What is Covered under the FCPA
As per the FCPA Resource Guide, the FCPA applies only to payments, offers, or promises made for the purpose of:
- influencing any act or decision of a foreign official in his official capacity,
- inducing a foreign official to do or omit to do any act in violation of the lawful duty of such official,
- securing any improper advantage; or
- inducing a foreign official to use his influence with a foreign government or instrumentality thereof to affect or influence any act or decision of such government or instrumentality.

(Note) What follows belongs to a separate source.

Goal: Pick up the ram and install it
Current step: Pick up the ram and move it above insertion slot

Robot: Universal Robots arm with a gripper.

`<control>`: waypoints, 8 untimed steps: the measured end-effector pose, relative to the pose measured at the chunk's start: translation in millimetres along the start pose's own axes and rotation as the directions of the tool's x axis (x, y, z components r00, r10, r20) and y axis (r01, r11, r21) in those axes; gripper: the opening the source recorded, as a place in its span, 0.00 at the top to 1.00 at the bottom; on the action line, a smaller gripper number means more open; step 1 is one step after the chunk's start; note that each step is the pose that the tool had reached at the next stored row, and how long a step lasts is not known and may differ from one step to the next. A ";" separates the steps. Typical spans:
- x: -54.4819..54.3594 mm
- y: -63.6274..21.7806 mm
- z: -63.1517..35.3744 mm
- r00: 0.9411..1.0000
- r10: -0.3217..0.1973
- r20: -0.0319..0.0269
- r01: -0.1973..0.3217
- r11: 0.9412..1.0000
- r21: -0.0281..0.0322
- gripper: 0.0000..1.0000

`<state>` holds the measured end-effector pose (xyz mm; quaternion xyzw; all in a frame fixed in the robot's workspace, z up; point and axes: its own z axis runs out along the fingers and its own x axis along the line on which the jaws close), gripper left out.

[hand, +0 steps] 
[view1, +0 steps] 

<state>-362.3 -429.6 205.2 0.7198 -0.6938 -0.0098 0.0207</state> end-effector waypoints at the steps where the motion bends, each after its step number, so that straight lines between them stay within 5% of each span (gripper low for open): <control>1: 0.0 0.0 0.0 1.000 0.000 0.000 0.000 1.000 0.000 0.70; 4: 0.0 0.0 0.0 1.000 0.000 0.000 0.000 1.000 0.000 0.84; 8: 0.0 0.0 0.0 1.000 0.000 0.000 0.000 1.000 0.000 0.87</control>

The payment, offer, or promise must be made in order to assist “in obtaining or retaining business for or with, or directing business to, any person.” This requirement is known as the “business purpose test”. Many enforcement actions involve bribes to obtain or retain government contracts. The FCPA prohibits bribes in connection with conducting business or to gain a business advantage. The Guide states that bribe payments made to secure favorable tax treatment, to reduce or eliminate customs duties, to obtain government action to prevent competitors from entering a market, or to circumvent a licensing or permit requirement, can all satisfy the business purpose test.
Business Purpose Test
Bribing foreign officials to lower taxes and customs duties certainly can provide an unfair advantage over competitors and thereby be of assistance to the payor in obtaining or retaining business. “Congress intended for the FCPA to apply broadly to payments intended to assist the payor, either directly or indirectly, in obtaining or retaining business for some person, and that bribes paid to foreign tax officials to secure illegally reduced customs and tax liability constitute a type of payment that can fall within this broad coverage”.
In “United States v. Kay”, it was learned that that bribes paid to obtain favorable tax treatment; including a company’s ability to lower customs duties and sales taxes on imports, could constitute payments made to “obtain or retain” business within the meaning of the FCPA. Hence, payments to obtain favorable tax treatment can, under appropriate circumstances, violate the FCPA.
In sum, the FCPA covers “bribes paid to help obtain or retain business, which can include payments made to secure a wide variety of unfair business advantages”.
Examples of Actions Taken to Obtain or Retain Business
- Winning a contract
- Influencing the procurement process
- Circumventing the rules for importation of products
- Gaining access to non-public bid tender information
- Evading taxes or penalties
- Influencing the adjudication of lawsuits or enforcement actions
- Obtaining exceptions to regulations
- Avoiding contract termination
Why is the FCPA important?
Individuals face mounting risks of liability under the FCPA. Individuals ought to prevent FCPA violations by ensuring that there is a comprehensive compliance program in place and knowing “who they are doing business with”. Moreover, Senior Level Executives need to question if the comprehensive compliance programs outlay the right internal accounting controls as opposed to “unspoken” environments that could permit “circumventing the controls”. Senior Level Executives can and have been named personally in both civil and criminal enforcement actions involving and anti-bribery rules under the FCPA.
Know this
The Prosecution of Individuals is a Priority for the US Department of Justice (DOJ).